» **Problem statement**:
Copy every line below that has the word "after" in it.

--------------------------------

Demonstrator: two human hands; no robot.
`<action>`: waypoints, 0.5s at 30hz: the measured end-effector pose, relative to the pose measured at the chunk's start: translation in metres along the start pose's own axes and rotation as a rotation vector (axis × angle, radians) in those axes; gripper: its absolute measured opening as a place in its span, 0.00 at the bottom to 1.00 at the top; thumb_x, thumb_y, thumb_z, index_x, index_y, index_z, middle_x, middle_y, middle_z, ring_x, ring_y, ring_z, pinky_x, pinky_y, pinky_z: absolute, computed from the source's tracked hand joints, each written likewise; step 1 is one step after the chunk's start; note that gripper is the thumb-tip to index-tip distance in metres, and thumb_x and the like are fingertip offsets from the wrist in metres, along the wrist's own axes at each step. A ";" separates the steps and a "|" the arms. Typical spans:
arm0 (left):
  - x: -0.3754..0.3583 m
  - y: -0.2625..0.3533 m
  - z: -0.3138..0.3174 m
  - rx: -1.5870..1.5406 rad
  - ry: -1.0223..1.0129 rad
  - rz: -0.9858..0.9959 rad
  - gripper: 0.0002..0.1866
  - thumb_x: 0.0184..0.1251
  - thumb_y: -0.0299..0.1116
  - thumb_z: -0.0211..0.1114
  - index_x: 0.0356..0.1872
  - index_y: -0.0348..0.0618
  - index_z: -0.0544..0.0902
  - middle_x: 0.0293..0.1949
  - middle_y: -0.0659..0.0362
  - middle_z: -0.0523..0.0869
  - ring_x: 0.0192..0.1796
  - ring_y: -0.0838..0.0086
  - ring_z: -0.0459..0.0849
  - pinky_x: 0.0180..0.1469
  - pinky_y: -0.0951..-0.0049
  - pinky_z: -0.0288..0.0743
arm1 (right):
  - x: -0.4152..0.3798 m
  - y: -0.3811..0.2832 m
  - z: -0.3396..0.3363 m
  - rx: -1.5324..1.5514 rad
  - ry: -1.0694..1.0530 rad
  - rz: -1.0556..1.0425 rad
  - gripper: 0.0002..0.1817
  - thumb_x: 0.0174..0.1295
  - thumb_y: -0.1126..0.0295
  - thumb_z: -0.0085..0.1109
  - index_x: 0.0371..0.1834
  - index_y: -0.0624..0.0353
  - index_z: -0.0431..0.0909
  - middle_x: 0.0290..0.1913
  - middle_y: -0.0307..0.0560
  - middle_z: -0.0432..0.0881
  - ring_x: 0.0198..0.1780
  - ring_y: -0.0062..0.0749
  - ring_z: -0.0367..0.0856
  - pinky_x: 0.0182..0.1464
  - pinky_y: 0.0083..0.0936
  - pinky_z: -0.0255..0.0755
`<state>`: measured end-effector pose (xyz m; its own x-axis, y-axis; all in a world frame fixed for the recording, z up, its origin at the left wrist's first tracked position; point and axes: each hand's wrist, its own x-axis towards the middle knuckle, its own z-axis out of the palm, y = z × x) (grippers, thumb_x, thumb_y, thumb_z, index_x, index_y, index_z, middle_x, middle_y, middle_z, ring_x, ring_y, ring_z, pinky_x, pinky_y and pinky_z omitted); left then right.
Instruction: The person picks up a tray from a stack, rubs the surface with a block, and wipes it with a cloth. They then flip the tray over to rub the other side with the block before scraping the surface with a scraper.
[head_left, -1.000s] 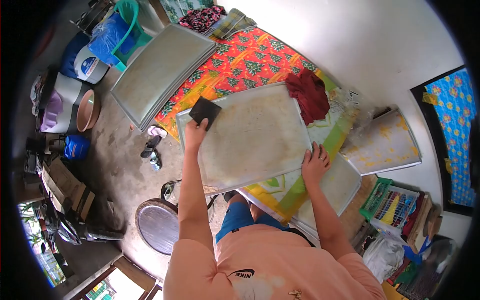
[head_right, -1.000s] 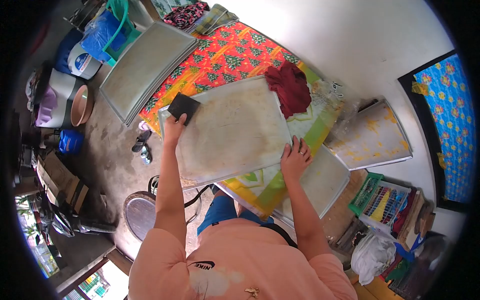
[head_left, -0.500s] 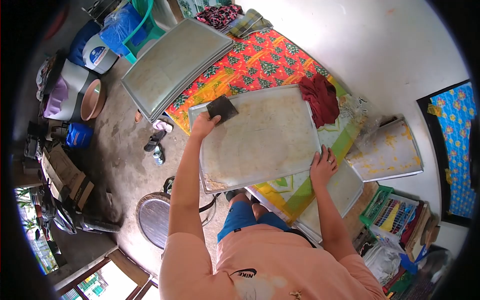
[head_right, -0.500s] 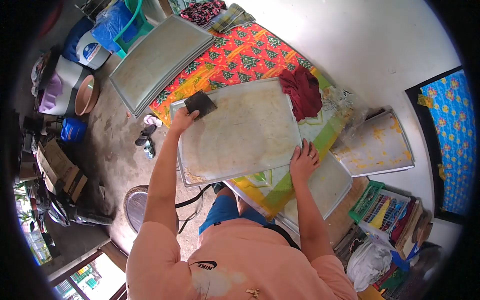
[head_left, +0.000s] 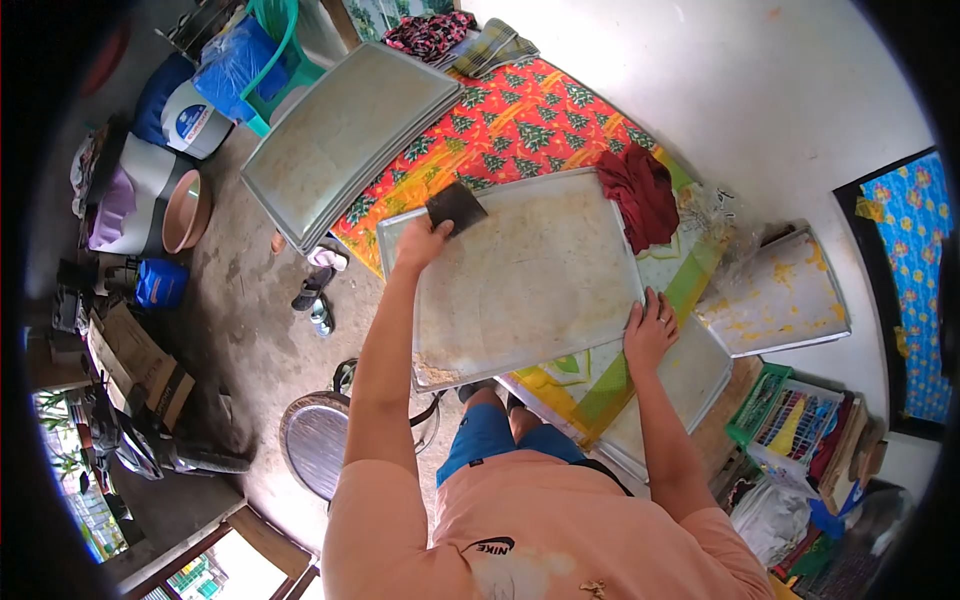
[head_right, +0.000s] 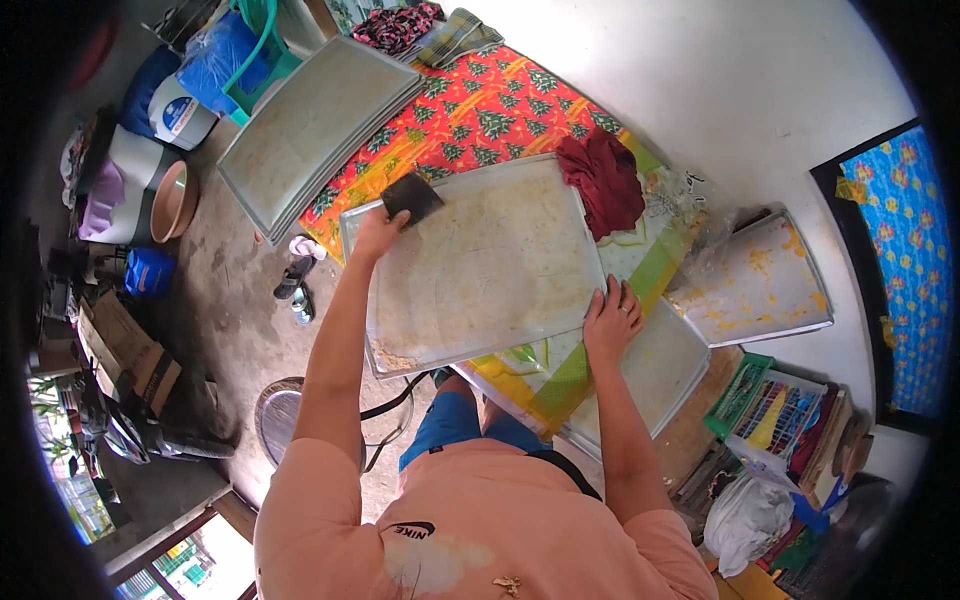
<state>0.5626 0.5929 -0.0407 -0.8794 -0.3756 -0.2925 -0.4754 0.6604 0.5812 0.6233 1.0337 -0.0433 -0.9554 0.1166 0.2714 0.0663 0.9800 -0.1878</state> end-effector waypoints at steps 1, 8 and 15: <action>0.002 0.001 0.000 -0.020 0.031 -0.030 0.25 0.60 0.57 0.65 0.36 0.40 0.84 0.36 0.45 0.87 0.44 0.52 0.86 0.47 0.56 0.76 | 0.000 0.000 -0.001 0.012 -0.021 0.011 0.22 0.70 0.55 0.49 0.64 0.45 0.72 0.65 0.48 0.71 0.67 0.48 0.64 0.68 0.52 0.51; -0.001 0.013 -0.002 0.000 -0.037 -0.033 0.27 0.61 0.58 0.64 0.43 0.42 0.84 0.42 0.45 0.86 0.49 0.52 0.84 0.50 0.55 0.75 | 0.001 0.001 0.000 -0.012 0.003 0.001 0.22 0.68 0.55 0.50 0.63 0.45 0.73 0.64 0.47 0.72 0.65 0.46 0.66 0.67 0.51 0.53; 0.001 0.017 -0.001 0.023 -0.038 -0.021 0.28 0.61 0.59 0.63 0.43 0.41 0.84 0.42 0.46 0.87 0.50 0.53 0.84 0.50 0.55 0.75 | 0.001 0.001 0.000 0.002 0.011 -0.011 0.22 0.68 0.55 0.50 0.63 0.46 0.73 0.64 0.47 0.72 0.65 0.48 0.65 0.67 0.52 0.53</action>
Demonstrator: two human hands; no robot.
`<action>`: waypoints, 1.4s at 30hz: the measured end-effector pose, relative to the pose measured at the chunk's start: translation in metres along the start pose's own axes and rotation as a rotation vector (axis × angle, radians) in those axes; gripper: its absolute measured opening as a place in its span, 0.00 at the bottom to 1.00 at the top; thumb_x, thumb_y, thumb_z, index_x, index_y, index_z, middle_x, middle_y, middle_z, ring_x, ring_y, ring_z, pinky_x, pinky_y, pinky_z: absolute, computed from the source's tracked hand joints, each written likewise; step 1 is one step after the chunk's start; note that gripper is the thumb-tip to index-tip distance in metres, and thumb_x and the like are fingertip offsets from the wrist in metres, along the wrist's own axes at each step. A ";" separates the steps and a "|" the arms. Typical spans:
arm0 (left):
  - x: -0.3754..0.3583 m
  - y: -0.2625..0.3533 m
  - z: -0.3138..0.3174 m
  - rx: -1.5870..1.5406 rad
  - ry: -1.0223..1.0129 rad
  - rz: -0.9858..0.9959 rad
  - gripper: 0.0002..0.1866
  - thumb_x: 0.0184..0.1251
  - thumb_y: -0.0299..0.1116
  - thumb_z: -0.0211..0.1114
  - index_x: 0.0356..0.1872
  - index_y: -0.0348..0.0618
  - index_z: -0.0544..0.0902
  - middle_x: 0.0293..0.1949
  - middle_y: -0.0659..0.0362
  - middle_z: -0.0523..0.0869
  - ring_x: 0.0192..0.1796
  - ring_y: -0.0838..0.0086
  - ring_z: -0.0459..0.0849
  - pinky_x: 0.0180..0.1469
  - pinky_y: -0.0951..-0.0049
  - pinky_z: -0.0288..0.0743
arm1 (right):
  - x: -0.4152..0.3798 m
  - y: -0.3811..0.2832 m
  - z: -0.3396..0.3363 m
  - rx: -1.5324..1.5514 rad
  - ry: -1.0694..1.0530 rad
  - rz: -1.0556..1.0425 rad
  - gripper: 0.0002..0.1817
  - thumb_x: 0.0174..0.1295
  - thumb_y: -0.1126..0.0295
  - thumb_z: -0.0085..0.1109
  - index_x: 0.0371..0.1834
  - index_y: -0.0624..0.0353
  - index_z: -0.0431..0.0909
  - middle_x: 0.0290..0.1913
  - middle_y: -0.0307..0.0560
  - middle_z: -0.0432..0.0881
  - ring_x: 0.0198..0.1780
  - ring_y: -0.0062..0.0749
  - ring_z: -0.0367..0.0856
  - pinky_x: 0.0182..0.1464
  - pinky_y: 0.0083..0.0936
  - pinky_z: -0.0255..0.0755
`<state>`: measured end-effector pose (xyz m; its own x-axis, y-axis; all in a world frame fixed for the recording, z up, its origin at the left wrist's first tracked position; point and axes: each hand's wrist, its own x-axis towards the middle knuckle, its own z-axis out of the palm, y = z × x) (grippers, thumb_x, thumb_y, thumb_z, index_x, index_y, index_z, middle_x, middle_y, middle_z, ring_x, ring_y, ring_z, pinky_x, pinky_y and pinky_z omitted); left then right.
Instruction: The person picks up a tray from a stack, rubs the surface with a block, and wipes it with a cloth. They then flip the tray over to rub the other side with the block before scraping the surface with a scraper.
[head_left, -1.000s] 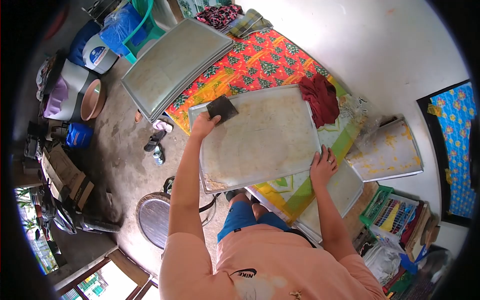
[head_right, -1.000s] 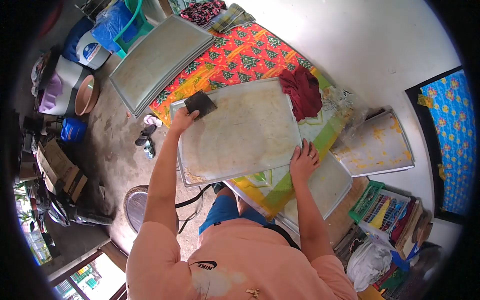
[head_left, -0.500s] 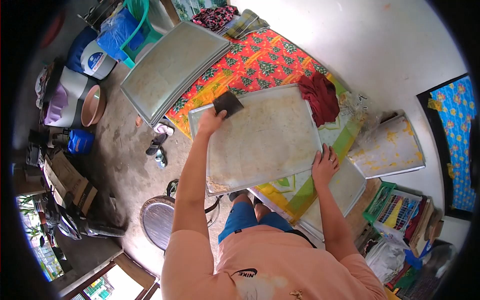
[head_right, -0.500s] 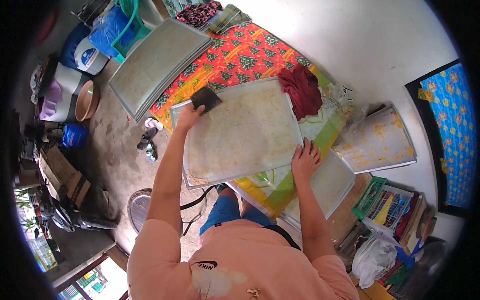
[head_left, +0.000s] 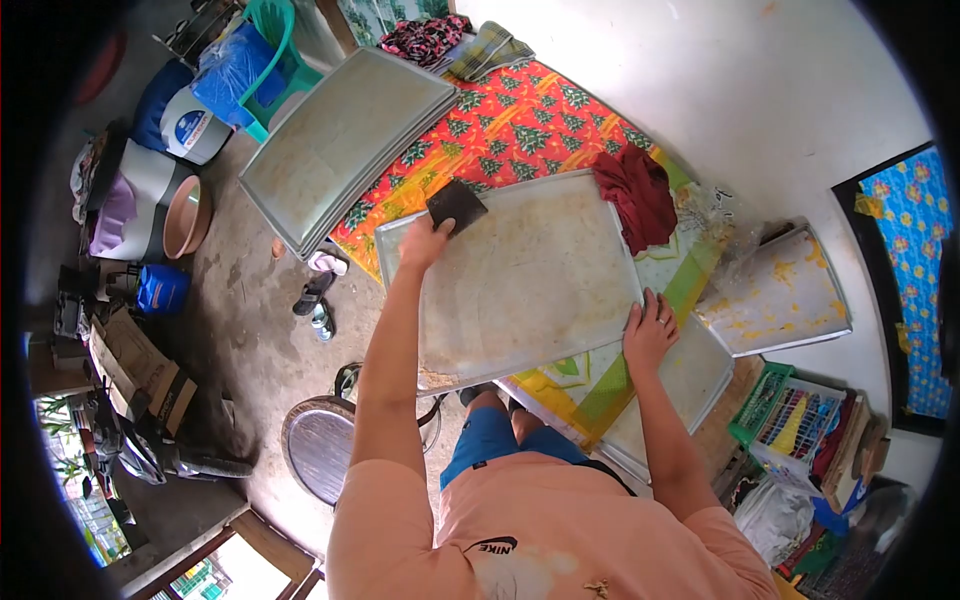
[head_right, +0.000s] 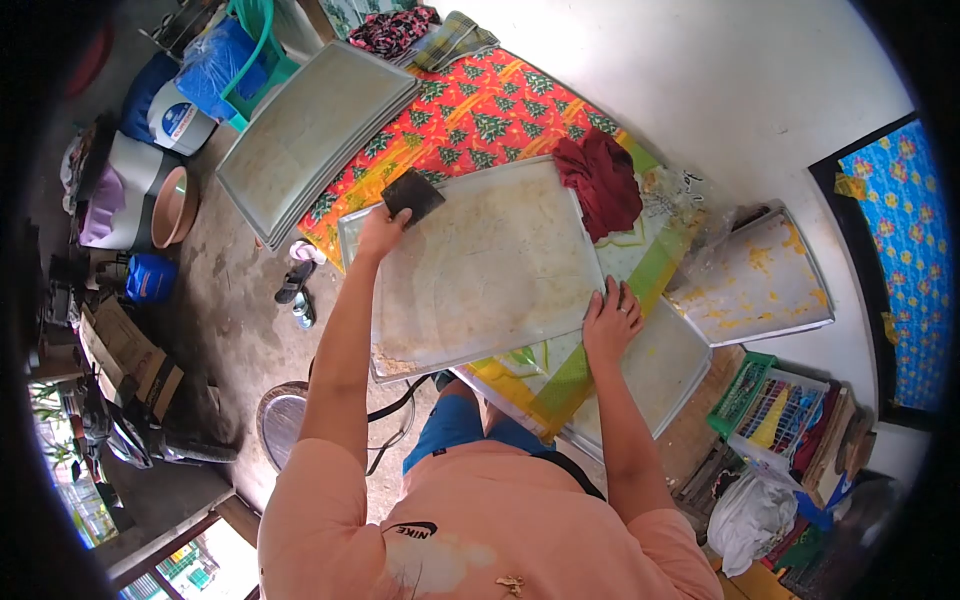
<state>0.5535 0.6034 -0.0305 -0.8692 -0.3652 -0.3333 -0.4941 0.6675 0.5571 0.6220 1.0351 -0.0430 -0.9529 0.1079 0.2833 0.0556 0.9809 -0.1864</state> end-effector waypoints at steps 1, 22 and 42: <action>-0.004 0.007 -0.005 0.035 -0.021 -0.038 0.28 0.61 0.59 0.63 0.43 0.41 0.84 0.43 0.46 0.87 0.50 0.53 0.84 0.50 0.55 0.75 | 0.000 0.000 0.000 -0.004 0.000 0.000 0.22 0.68 0.56 0.50 0.63 0.46 0.73 0.64 0.47 0.72 0.65 0.48 0.65 0.67 0.52 0.53; -0.008 -0.028 0.019 -0.039 -0.152 0.183 0.24 0.60 0.54 0.66 0.35 0.37 0.84 0.32 0.46 0.87 0.41 0.53 0.86 0.43 0.56 0.76 | 0.000 0.000 -0.001 -0.022 -0.001 0.004 0.22 0.68 0.55 0.50 0.64 0.45 0.73 0.64 0.44 0.72 0.65 0.46 0.66 0.66 0.50 0.54; -0.021 0.007 0.025 -0.003 -0.084 0.113 0.25 0.60 0.56 0.66 0.40 0.41 0.85 0.38 0.45 0.87 0.46 0.54 0.85 0.48 0.57 0.76 | -0.002 0.001 0.002 -0.036 0.015 -0.003 0.21 0.68 0.55 0.51 0.63 0.44 0.74 0.64 0.45 0.72 0.65 0.44 0.66 0.66 0.49 0.54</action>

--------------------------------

» **Exercise answer**:
`<action>`: waypoints, 0.5s at 30hz: the measured end-effector pose, relative to the pose measured at the chunk's start: translation in metres along the start pose's own axes and rotation as a rotation vector (axis × angle, radians) in those axes; gripper: its absolute measured opening as a place in its span, 0.00 at the bottom to 1.00 at the top; thumb_x, thumb_y, thumb_z, index_x, index_y, index_z, middle_x, middle_y, middle_z, ring_x, ring_y, ring_z, pinky_x, pinky_y, pinky_z: absolute, computed from the source's tracked hand joints, each written likewise; step 1 is one step after the chunk's start; note that gripper is the thumb-tip to index-tip distance in metres, and thumb_x and the like are fingertip offsets from the wrist in metres, along the wrist's own axes at each step. A ";" separates the steps and a "|" the arms. Typical spans:
`<action>`: waypoints, 1.4s at 30hz: the measured end-effector pose, relative to the pose measured at the chunk's start: translation in metres along the start pose's own axes and rotation as a rotation vector (axis × angle, radians) in those axes; gripper: its absolute measured opening as a place in its span, 0.00 at the bottom to 1.00 at the top; thumb_x, thumb_y, thumb_z, index_x, index_y, index_z, middle_x, middle_y, middle_z, ring_x, ring_y, ring_z, pinky_x, pinky_y, pinky_z: absolute, computed from the source's tracked hand joints, each written likewise; step 1 is one step after the chunk's start; note that gripper is the thumb-tip to index-tip distance in metres, and thumb_x and the like are fingertip offsets from the wrist in metres, along the wrist's own axes at each step. A ";" separates the steps and a "|" the arms. Typical spans:

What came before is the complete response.